When using Tensorflow(TF) C++ APIs, if you want to run the prediction, you have to call session->Run(). (When you call the session->Run(), TF will initialize a session and run the prediction in that session for you.)

We want to know the time cost of session->Run(), since initializing 1 session for 1 block is easier to implement in HTM (It has already been implemented). But that can be expensive when we talk about time cost.
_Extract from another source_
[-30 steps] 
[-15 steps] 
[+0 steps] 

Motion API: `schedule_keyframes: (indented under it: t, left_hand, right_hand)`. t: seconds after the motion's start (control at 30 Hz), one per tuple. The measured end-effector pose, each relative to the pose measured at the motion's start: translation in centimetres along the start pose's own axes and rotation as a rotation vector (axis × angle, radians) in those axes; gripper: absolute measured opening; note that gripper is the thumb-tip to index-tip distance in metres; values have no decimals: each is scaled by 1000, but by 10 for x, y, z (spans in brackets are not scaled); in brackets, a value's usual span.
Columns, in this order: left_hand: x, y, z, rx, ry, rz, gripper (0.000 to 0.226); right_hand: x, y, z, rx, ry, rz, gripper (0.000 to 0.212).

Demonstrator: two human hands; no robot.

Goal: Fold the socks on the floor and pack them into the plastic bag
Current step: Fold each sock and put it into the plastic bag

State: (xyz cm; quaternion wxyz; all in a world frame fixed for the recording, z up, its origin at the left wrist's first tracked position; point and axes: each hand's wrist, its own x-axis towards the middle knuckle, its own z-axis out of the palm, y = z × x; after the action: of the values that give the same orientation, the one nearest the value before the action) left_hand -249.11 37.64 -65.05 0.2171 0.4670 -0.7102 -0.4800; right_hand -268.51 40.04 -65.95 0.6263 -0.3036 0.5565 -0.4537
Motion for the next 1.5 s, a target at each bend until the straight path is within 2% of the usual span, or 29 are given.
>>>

See experiments for details.

Experiments

The experiments in this section are performed by loading ResNet graph of size [16, 16, 32, 64], units 5.

Here we present the experiments for evaluating the time cost of session->Run().
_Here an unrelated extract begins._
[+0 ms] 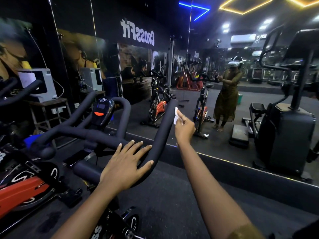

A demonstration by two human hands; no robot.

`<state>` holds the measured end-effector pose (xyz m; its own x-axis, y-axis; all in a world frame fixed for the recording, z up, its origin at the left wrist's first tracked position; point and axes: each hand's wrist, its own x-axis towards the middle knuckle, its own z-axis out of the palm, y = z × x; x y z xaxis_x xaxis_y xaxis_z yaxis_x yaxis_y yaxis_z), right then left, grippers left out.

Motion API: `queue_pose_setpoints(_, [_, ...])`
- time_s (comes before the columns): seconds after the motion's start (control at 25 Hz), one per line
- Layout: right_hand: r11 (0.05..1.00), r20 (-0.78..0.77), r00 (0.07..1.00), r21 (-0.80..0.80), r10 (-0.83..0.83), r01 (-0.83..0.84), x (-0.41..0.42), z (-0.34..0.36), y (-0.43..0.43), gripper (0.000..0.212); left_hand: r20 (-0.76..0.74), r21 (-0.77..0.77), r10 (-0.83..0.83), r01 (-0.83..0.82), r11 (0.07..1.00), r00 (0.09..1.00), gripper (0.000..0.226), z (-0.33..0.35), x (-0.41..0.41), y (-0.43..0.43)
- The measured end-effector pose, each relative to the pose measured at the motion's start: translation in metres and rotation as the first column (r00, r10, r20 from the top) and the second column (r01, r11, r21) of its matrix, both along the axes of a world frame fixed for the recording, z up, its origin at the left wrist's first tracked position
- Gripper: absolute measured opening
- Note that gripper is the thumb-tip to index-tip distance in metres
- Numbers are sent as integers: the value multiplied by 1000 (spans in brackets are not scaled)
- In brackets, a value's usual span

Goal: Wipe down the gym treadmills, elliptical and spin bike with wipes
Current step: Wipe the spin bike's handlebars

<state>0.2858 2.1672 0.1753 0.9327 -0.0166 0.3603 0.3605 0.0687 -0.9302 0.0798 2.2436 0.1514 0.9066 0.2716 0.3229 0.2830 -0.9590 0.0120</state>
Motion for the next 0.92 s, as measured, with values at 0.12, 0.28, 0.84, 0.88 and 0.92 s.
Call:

Now we want to run predictions for blocks of size 8x8 from a frame in one video sequence.

Total 12288 predictions. (1024/8*768/8=12288)

Session Run

Now we only use normal CPU computing, which means our binary is not compiled with the AVX and SSE4.2 offered by Intel CPU. (AVX and SSE4.2 are CPU infrastructures for faster matrix computations)

Two choices:

  1. Running all samples from one video frame in one session (Figure 1. Running all samples in one session)
  2. Running one sample in one session (Figure 2. Running one sample in one session)
session_one

Figure 1. Running all samples in one session

session_many

Figure 2. Running one sample in one session

Look at the time cost.

# Scenario Time Cost the difficulty of implementation
1 Init 1 session for 12288 block 21.37 s not intuitive
2 Init 12288 sessions for 12288 blocks 47.81 s intuitive

Session Run with AVX, AVX2, SSE4.2

Now we are only using the benefits offered by CPU.

Two choices:

  1. Running all samples from one video frame in one session (Figure 3. Running all samples in one session)
  2. Running one sample in one session (Figure 4. Running one sample in one session)
gpu_session_one

Figure 3. Running all samples in one session

gpu_session_many

Figure 4. Running one sample in one session

Look at the time cost.

# Scenario Time Cost the difficulty of implementation
1 Init 1 session for 12288 block 15.56 s not intuitive
2 Init 12288 sessions for 12288 blocks 33.91 s intuitive

Session Run with AVX, AVX2, SSE4.2 and GPU Support

Now we are using both the benefits offered by CPU and GPU.

Two choices:

  1. Running all samples from one video frame in one session (Figure 5. Running all samples in one session)
  2. Running one sample in one session (Figure 6. Running one sample in one session)
gpu_session_one

Figure 5. Running all samples in one session

gpu_session_many

Figure 6. Running one sample in one session

Look at the time cost.

# Scenario Time Cost the difficulty of implementation
1 Init 1 session for 12288 block 2.03 s not intuitive
2 Init 12288 sessions for 12288 blocks 55.26 s intuitive

Conclusions

Now I put the three tables above together for comparison:

Plain CPU Config

# Scenario Time Cost the difficulty of implementation
1 Init 1 session for 12288 block 21.37 s not intuitive
2 Init 12288 sessions for 12288 blocks 47.81 s intuitive

Employing AVX, SSE4.2

# Scenario Time Cost the difficulty of implementation
1 Init 1 session for 12288 block 15.56 s not intuitive
2 Init 12288 sessions for 12288 blocks 33.91 s intuitive

Employing AVX, SSE4.2 and GPU(Parallel computing)

# Scenario Time Cost the difficulty of implementation
1 Init 1 session for 12288 block 2.03 s not intuitive
2 Init 12288 sessions for 12288 blocks 55.26 s intuitive

Apparently, the fastest way is running a large batch of predictions in a single session using GPU.

Further more, consider this situation:

  • 300 frames to process.

  • 12288 8x8 blocks for 1 frame. Time cost 2.03 s for such a frame.

  • Then, do a calculation:

    >>> 300 * 2.03 / 60
    10.149999999999999 minutes
    

That is to say, 10 minutes for a video sequence of 300 frames only for processing size 8x8 blocks

We also want to do predictions for size 16x16 and 32x32. Hence the time cost are roughly 30 ~ 60 minutes.